Cuando la meritocracia sale cara
Promover por urgencia: el costo estratégico de confundir excelencia técnica con liderazgo
En el entorno empresarial costarricense existe una práctica tan común como peligrosa: promover o contratar líderes por urgencia, privilegiando su peso técnico y relegando sus habilidades blandas.
Cuando un gerente renuncia o un área crece aceleradamente, la reacción inmediata suele ser nombrar al perfil con mayor dominio funcional. La lógica parece incuestionable: quien mejor conoce el negocio debería dirigirlo.
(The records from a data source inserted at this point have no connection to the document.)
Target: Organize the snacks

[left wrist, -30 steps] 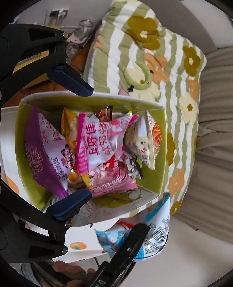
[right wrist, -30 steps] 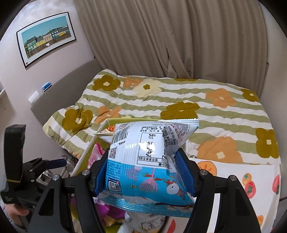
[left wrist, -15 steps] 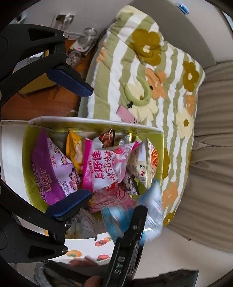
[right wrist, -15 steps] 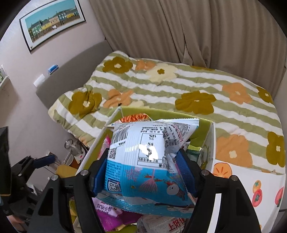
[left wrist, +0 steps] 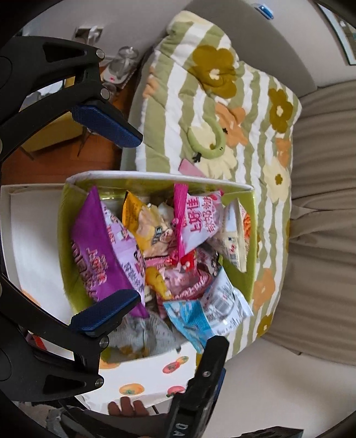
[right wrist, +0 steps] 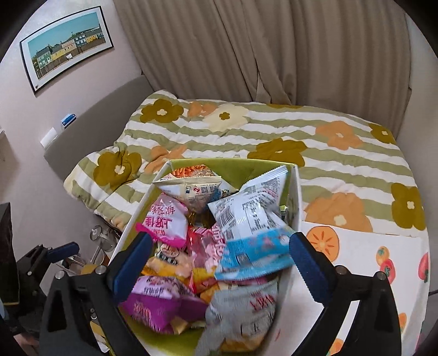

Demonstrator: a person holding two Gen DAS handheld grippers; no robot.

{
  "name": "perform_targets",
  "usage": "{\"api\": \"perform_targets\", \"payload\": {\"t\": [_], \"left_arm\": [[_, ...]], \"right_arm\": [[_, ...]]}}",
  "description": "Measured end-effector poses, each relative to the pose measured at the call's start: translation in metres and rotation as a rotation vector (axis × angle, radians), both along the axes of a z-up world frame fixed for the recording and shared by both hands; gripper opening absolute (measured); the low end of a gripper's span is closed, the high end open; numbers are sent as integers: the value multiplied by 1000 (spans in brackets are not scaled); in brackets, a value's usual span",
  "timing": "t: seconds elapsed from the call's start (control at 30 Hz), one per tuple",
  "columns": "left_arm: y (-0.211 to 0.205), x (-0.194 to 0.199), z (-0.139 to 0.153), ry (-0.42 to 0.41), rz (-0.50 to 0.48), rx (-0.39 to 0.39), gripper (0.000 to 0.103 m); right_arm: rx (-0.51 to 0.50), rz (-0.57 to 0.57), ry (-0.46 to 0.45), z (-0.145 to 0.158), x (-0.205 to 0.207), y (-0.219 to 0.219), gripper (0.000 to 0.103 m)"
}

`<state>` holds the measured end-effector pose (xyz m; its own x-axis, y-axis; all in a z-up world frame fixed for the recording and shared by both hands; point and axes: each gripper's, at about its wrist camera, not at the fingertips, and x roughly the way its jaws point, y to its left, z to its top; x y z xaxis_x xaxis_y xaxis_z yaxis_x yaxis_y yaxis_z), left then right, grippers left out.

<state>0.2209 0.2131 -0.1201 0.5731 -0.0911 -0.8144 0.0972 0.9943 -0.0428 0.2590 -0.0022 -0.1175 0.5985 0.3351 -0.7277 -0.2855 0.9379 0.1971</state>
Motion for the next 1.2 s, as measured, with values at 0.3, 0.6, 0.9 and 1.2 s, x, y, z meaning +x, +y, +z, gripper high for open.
{"api": "perform_targets", "payload": {"t": [0.3, 0.6, 0.9, 1.2], "left_arm": [[-37, -52, 51, -117, -7, 14, 102], [-89, -129, 108, -272, -7, 2, 102], [-116, -195, 121, -386, 12, 24, 103], [-133, -224, 124, -428, 4, 28, 103]], "right_arm": [[7, -22, -123, 44, -64, -36, 99], [-36, -123, -266, 92, -157, -98, 102], [-116, -262, -324, 95, -229, -136, 103], [-103, -318, -276, 78, -252, -154, 102]]}}
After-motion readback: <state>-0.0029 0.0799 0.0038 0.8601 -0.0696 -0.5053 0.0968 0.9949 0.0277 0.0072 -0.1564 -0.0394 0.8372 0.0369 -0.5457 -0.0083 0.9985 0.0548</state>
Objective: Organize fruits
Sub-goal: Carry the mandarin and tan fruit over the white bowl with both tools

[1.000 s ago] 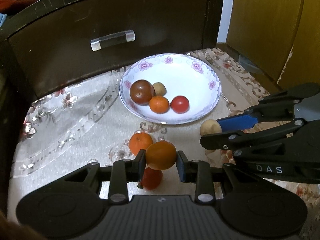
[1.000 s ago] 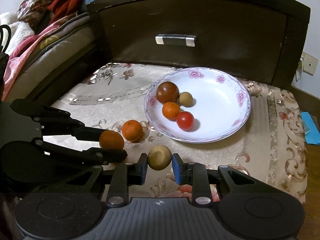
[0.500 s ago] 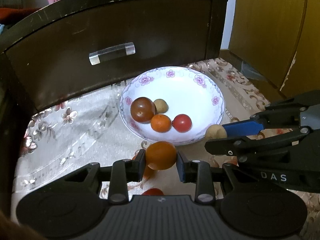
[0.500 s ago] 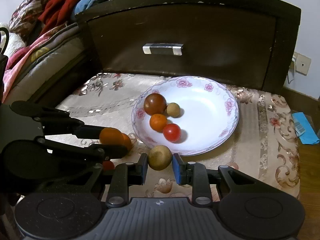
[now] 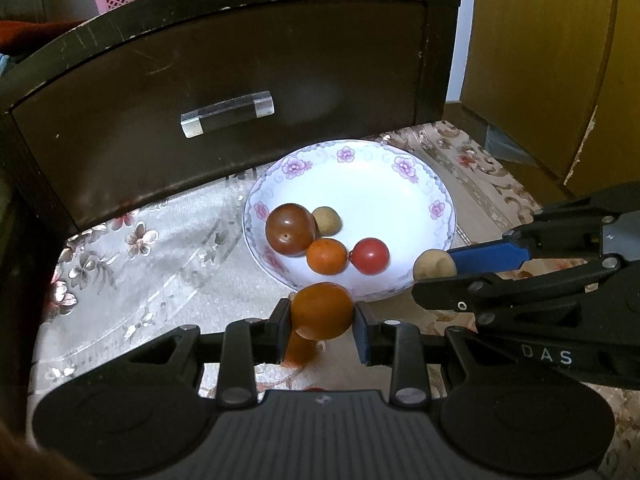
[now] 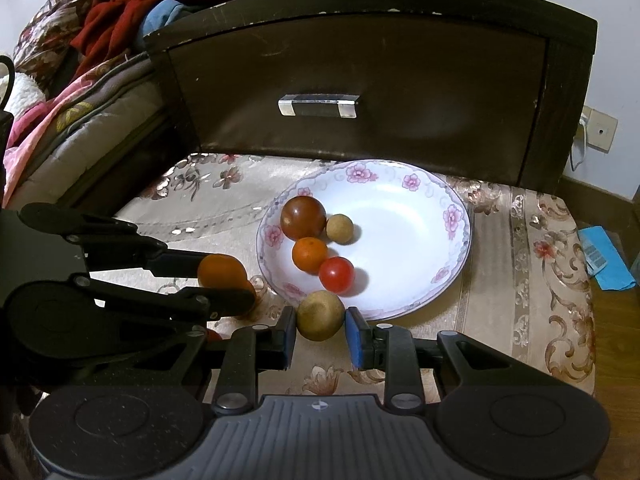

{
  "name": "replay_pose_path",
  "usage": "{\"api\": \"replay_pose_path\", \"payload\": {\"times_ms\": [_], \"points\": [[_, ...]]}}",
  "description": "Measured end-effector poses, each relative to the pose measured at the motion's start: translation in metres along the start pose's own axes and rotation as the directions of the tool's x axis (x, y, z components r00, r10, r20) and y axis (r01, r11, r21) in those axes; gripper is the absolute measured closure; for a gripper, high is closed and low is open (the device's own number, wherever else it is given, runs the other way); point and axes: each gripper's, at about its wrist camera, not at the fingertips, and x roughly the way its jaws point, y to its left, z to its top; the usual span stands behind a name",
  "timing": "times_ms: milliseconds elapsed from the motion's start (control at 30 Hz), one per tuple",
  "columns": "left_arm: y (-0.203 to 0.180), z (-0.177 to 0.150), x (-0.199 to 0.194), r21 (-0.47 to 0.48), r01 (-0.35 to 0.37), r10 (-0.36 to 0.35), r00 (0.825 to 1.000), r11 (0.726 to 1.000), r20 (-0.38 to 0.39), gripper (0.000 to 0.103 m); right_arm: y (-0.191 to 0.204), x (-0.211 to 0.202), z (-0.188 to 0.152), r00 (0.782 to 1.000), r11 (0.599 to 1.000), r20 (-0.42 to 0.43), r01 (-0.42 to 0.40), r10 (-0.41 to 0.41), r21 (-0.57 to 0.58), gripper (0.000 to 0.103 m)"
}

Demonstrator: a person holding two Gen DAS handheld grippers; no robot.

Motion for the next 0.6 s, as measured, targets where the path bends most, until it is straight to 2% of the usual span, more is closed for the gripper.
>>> {"api": "replay_pose_path", "payload": {"times_ms": [600], "points": [[0.000,0.036,0.025,0.005,-0.009,0.009,0.998,1.000,0.056,0.063,-0.025,0.010,0.026,0.998,0.999,0.051,0.037,-0.039,0.037,0.080]]}}
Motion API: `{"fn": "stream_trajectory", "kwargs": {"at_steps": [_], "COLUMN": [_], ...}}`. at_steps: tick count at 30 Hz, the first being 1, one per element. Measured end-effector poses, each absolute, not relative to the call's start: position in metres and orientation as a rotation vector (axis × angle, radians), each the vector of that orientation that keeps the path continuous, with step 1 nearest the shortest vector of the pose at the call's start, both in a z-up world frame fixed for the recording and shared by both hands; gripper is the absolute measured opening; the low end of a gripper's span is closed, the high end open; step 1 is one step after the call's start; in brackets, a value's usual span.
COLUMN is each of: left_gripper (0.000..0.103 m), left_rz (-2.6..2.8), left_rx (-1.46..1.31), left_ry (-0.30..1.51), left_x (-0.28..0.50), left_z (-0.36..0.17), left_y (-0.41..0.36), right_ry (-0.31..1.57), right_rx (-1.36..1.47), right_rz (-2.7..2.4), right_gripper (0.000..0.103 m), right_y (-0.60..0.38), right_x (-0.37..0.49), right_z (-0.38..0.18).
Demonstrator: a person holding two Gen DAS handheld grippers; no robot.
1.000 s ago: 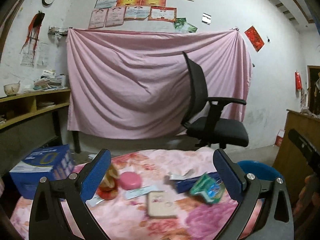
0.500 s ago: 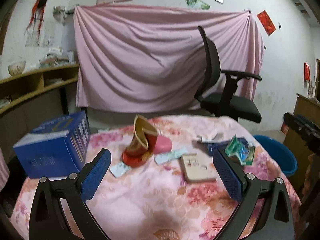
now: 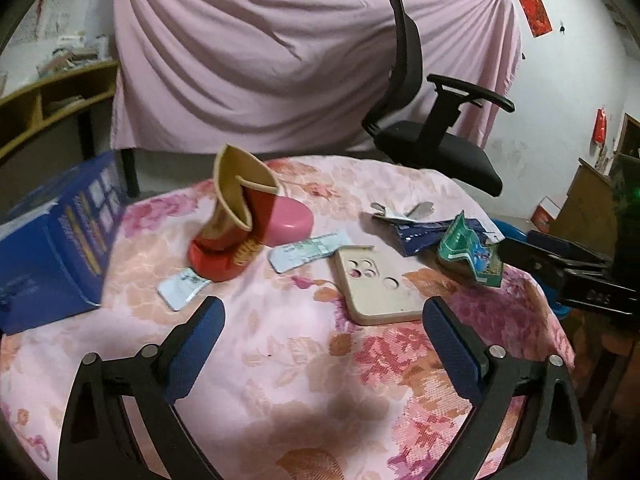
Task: Collect trash
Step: 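Grasp the beige phone case with the left tool while the right tool grasps the green wrapper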
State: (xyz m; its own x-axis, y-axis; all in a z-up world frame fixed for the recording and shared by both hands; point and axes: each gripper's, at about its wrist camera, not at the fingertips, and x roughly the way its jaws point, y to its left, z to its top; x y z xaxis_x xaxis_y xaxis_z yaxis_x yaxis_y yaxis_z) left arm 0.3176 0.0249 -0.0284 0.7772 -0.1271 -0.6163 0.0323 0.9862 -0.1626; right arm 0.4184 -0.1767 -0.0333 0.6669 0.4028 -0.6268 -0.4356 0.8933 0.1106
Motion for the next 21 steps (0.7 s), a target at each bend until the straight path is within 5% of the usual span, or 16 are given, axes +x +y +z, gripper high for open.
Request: {"fn": "stream_trajectory", "kwargs": {"at_steps": [6, 21], "left_gripper": [0.072, 0.072], "left_rz": [-0.155, -0.218], "left_rx": [-0.155, -0.106], "left_ry": [0.752, 0.828], "left_x": [0.336, 0.356], "left_z": [-0.036, -0.039], "left_y": [0.02, -0.005], "right_ry": [0.755, 0.796], "right_rx": [-0.167, -0.112], "right_rz": [0.506, 0.549], "right_gripper": [0.103, 0.089], "right_y": [-0.156, -0.168], "right_x": [0.433, 0.433], "right_z": [-0.047, -0.053]}}
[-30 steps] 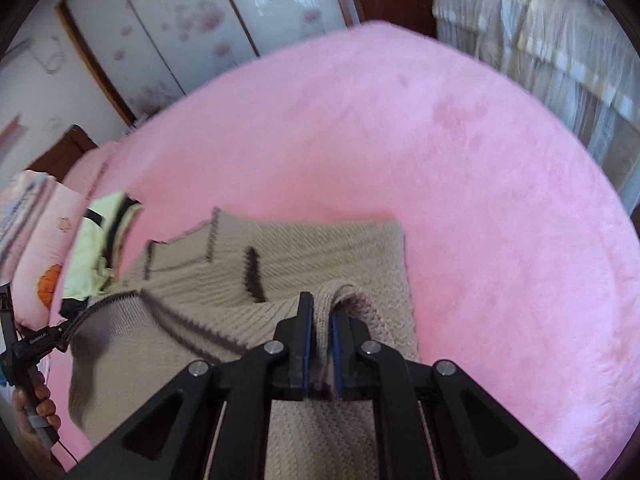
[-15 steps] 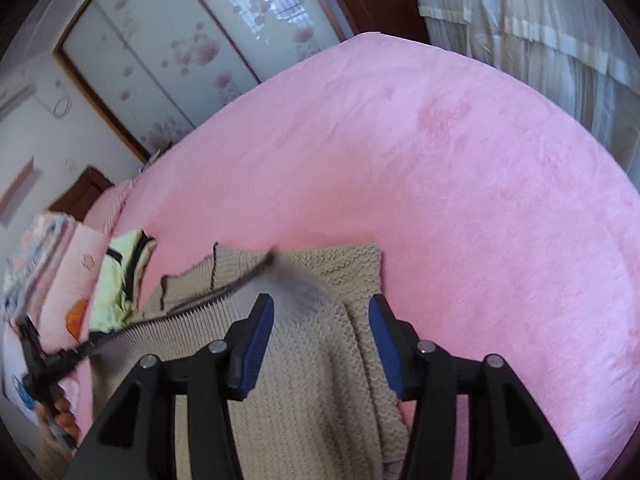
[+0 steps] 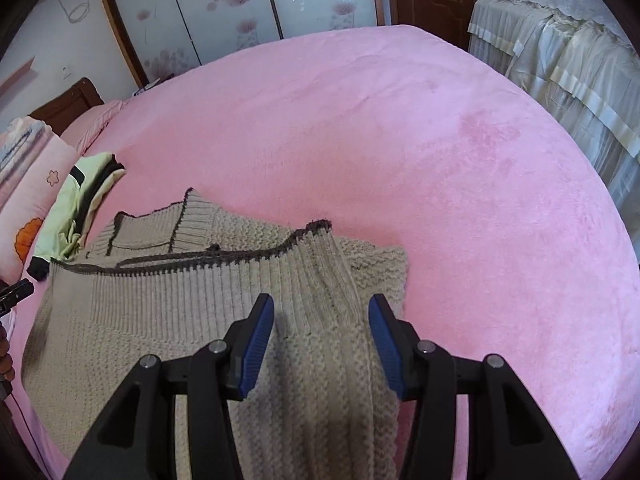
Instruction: Fold large clothes
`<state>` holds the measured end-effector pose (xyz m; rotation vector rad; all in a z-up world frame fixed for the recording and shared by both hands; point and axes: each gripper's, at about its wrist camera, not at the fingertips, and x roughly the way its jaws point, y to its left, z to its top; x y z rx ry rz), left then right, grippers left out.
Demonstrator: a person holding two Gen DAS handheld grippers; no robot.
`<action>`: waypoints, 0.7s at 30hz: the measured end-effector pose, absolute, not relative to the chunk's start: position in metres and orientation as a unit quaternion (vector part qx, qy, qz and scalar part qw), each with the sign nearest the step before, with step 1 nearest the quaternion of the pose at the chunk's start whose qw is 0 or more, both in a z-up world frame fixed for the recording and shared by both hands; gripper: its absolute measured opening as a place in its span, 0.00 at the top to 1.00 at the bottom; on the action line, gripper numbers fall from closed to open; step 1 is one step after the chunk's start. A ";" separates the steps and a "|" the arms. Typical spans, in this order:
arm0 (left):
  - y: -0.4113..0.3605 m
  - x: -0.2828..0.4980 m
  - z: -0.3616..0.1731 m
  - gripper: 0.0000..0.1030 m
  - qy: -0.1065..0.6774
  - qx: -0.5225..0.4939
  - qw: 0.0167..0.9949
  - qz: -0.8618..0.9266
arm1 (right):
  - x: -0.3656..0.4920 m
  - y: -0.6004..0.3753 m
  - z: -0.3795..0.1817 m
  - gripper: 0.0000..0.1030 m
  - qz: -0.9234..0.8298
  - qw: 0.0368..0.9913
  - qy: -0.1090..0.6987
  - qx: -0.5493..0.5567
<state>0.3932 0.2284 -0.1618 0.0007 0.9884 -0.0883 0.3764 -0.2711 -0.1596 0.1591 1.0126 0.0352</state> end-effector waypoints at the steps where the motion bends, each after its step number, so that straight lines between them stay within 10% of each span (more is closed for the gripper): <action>1: 0.228 0.397 -0.167 0.23 0.478 0.005 0.877 -0.043 | 0.379 -0.270 -0.162 0.52 0.019 0.870 0.486 0.080; 6: 0.222 0.418 -0.183 0.31 0.494 0.009 0.868 -0.050 | 0.388 -0.263 -0.173 0.52 0.037 0.865 0.493 0.089; 11: 0.200 0.423 -0.200 0.90 0.498 0.054 0.865 -0.012 | 0.385 -0.251 -0.183 0.88 0.021 0.868 0.492 0.067; 21: 0.180 0.366 -0.127 0.93 0.394 0.091 0.913 0.060 | 0.327 -0.240 -0.115 0.91 -0.021 0.917 0.398 0.025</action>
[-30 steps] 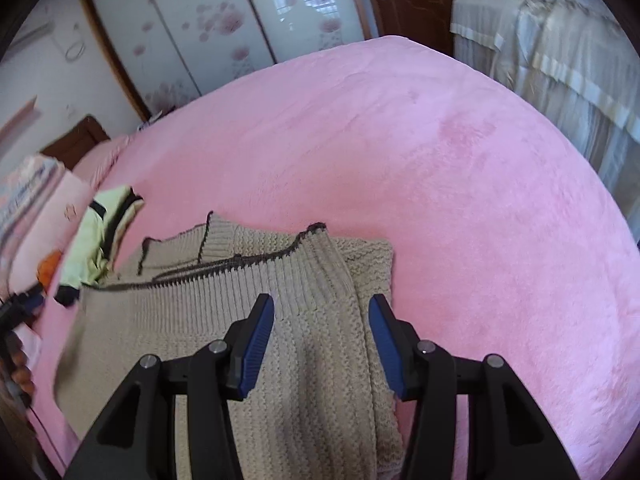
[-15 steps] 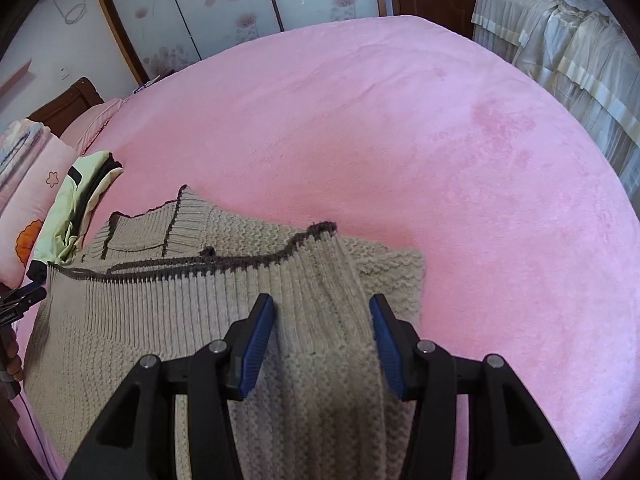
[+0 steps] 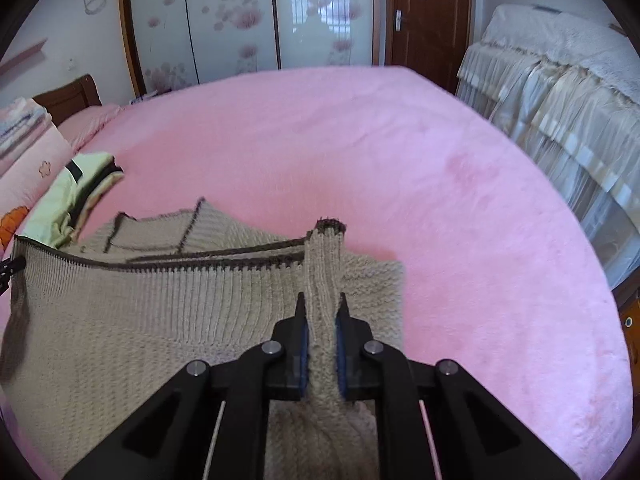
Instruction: Fold large clothes
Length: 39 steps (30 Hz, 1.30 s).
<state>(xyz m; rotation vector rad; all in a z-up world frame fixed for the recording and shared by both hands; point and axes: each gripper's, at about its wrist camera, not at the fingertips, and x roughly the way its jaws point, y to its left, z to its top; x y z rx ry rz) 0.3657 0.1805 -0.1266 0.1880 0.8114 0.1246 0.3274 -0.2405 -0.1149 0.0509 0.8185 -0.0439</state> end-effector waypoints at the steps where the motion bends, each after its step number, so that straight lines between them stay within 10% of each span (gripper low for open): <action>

Sin embargo, la evidencia demuestra que esta decisión, cuando ignoran las habilidades y competencias relacionales, puede convertirse en uno de los errores más costosos para la organización.
Según el informe State of the Global Workplace de Gallup (2023), el 70% de la variación en el compromiso de los equipos depende directamente del jefe inmediato. No del salario. No de los beneficios corporativos. Del líder directo.
La rotación es el síntoma más visible. Diversos estudios en gestión de talento estiman que reemplazar a un colaborador especializado puede costar entre el 50% y el 150% de su salario anual, considerando reclutamiento, inducción y pérdida de conocimiento tácito.
En mercados pequeños como el costarricense, donde ciertos perfiles técnicos son escasos y altamente demandados, la salida de talento clave tiene un efecto multiplicador. Se pierde experiencia, se debilita la cultura y se deteriora la reputación empleadora. El daño no siempre aparece en el estado de resultados del primer trimestre, pero se acumula silenciosamente en desmotivación, conflictos y pérdida de confianza.
A esta dinámica se suma un fenómeno incómodo: el edadismo organizacional.
Por un lado, se promueve talento joven por su agilidad tecnológica y dominio técnico, asumiendo que la competencia funcional equivale a liderazgo. Por otro, se subestima talento senior bajo prejuicios de rigidez o desactualización.
La paradoja es evidente: mientras se otorga poder a perfiles técnicamente brillantes pero relacionalmente inmaduros, se desaprovecha la experiencia estratégica de profesionales con mayor trayectoria y madurez emocional.
Investigaciones de McKinsey han demostrado que las organizaciones con culturas saludables, caracterizadas por liderazgo empático y claridad estratégica, superan consistentemente a sus competidores en desempeño financiero. La inteligencia emocional y la capacidad de gestionar conflicto no son habilidades decorativas; son multiplicadores de productividad.
Promover por urgencia no es eficiencia; es riesgo. El liderazgo no es un premio por excelencia técnica individual. Es una responsabilidad relacional que impacta compromiso, innovación y resultados económicos.
En economías como la tica, donde el capital humano especializado es limitado, cada error gerencial tiene consecuencias amplificadas. Si queremos organizaciones sostenibles y competitivas, debemos dejar de asumir que el mejor técnico será automáticamente un buen líder.
en fin…
La pregunta estratégica no es si el candidato domina el negocio. La pregunta es si sabe liderar personas. Porque cuando el liderazgo falla, no solo se erosiona el clima. Se erosiona el futuro de la organización.
Referencias
- Gallup. (2023). State of the global workplace report. Gallup Press.
- Goleman, D. (1998). Working with emotional intelligence. Bantam Books.
- Harvard Business School. (2021). Leadership and emotional intelligence research insights. Harvard Business Publishing.
- Instituto Nacional de Estadística y Censos. (2023). Encuesta continua de empleo: Resultados generales. INEC Costa Rica.
- McKinsey & Company. (2020). Organizational health index: Culture and performance insights. McKinsey & Company.